The code is used in much the same way as /u/Puzer's StyleGAN Encoder repo except that command line arguments have been removed and replaced with hardwired directories in the python code files.
Original readme for /u/Puzer's StyleGAN Encoder repo follows:
These people are real – latent representation of them was found by using perceptual loss trick. Then this representations were moved along "smiling direction" and transformed back into images
Short explanation of encoding approach: 0) Original pre-trained StyleGAN generator is used for generating images
- Pre-trained VGG16 network is used for transforming a reference image and generated image into high-level features space
- Loss is calculated as a difference between them in the features space
- Optimization is performed only for latent representation which we want to obtain.
- Upon completion of optimization you are able to transform your latent vector as you wish. For example you can find a "smiling direction" in your latent space, move your latent vector in this direction and transform it back to image using the generator.
New scripts for finding your own directions will be realised soon. For now you can play with existing ones: smiling, age, gender. More examples you can find in the Jupyter notebook
You can generate latent representations of your own images using two scripts:
- Extract and align faces from images
python raw_images/ aligned_images/
- Find latent representation of aligned images
python aligned_images/ generated_images/ latent_representations/
- Then you can play with Jupyter notebook
Feel free to join the research. There is still much room for improvement:
- Better model for perceptual loss
- Is it possible to generate latent representations by using other model instead of direct optimization ? (WIP)
Stay tuned!
This repository contains (no longer) official TensorFlow implementation of the following paper:
A Style-Based Generator Architecture for Generative Adversarial Networks
Tero Karras (NVIDIA), Samuli Laine (NVIDIA), Timo Aila (NVIDIA) We propose an alternative generator architecture for generative adversarial networks, borrowing from style transfer literature. The new architecture leads to an automatically learned, unsupervised separation of high-level attributes (e.g., pose and identity when trained on human faces) and stochastic variation in the generated images (e.g., freckles, hair), and it enables intuitive, scale-specific control of the synthesis. The new generator improves the state-of-the-art in terms of traditional distribution quality metrics, leads to demonstrably better interpolation properties, and also better disentangles the latent factors of variation. To quantify interpolation quality and disentanglement, we propose two new, automated methods that are applicable to any generator architecture. Finally, we introduce a new, highly varied and high-quality dataset of human faces.
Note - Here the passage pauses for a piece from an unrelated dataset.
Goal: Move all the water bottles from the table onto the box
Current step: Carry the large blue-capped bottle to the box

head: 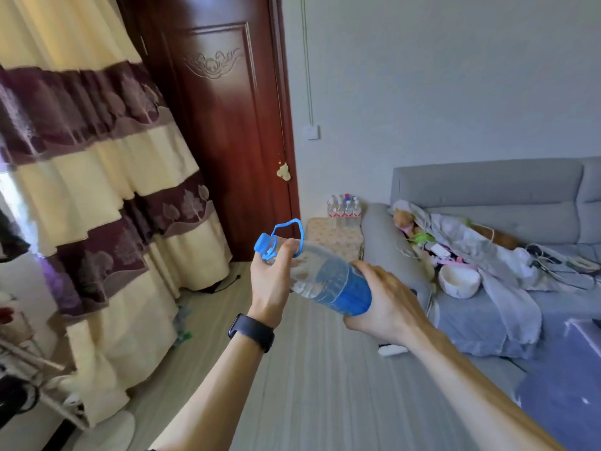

For business inquiries, please contact [email protected]
For press and other inquiries, please contact Hector Marinez at [email protected]
All material related to our paper is available via the following links:
Link | Description |
---|---| | Paper PDF. | | Result video. | | Source code. | | Flickr-Faces-HQ dataset. | | Google Drive folder. |
Additional material can be found in Google Drive folder:
Path | Description |
StyleGAN | Main folder. |
├ stylegan-paper.pdf | High-quality version of the paper PDF. |
├ stylegan-video.mp4 | High-quality version of the result video. |
├ images | Example images produced by our generator. |
│ ├ representative-images | High-quality images to be used in articles, blog posts, etc. |
│ └ 100k-generated-images | 100,000 generated images for different amounts of truncation. |
│ ├ ffhq-1024x1024 | Generated using Flickr-Faces-HQ at 1024×1024. |
│ ├ bedrooms-256x256 | Generated using LSUN Bedroom at 256×256. |
│ ├ cars-512x384 | Generated using LSUN Car at 512×384. |
│ └ cats-256x256 | Generated using LSUN Cat at 256×256. |
├ videos | Example videos produced by our generator. |
│ └ high-quality-video-clips | Individual segments of the result video as high-quality MP4. |
├ ffhq-dataset | Raw data for the Flickr-Faces-HQ dataset. |
└ networks | Pre-trained networks as pickled instances of dnnlib.tflib.Network. |
├ stylegan-ffhq-1024x1024.pkl | StyleGAN trained with Flickr-Faces-HQ dataset at 1024×1024. |
├ stylegan-celebahq-1024x1024.pkl | StyleGAN trained with CelebA-HQ dataset at 1024×1024. |
├ stylegan-bedrooms-256x256.pkl | StyleGAN trained with LSUN Bedroom dataset at 256×256. |
├ stylegan-cars-512x384.pkl | StyleGAN trained with LSUN Car dataset at 512×384. |
├ stylegan-cats-256x256.pkl | StyleGAN trained with LSUN Cat dataset at 256×256. |
└ metrics | Auxiliary networks for the quality and disentanglement metrics. |
├ inception_v3_features.pkl | Standard Inception-v3 classifier that outputs a raw feature vector. |
├ vgg16_zhang_perceptual.pkl | Standard LPIPS metric to estimate perceptual similarity. |
├ celebahq-classifier-00-male.pkl | Binary classifier trained to detect a single attribute of CelebA-HQ. |
└ ⋯ | Please see the file listing for remaining networks. |
All material, excluding the Flickr-Faces-HQ dataset, is made available under Creative Commons BY-NC 4.0 license by NVIDIA Corporation. You can use, redistribute, and adapt the material for non-commercial purposes, as long as you give appropriate credit by citing our paper and indicating any changes that you've made.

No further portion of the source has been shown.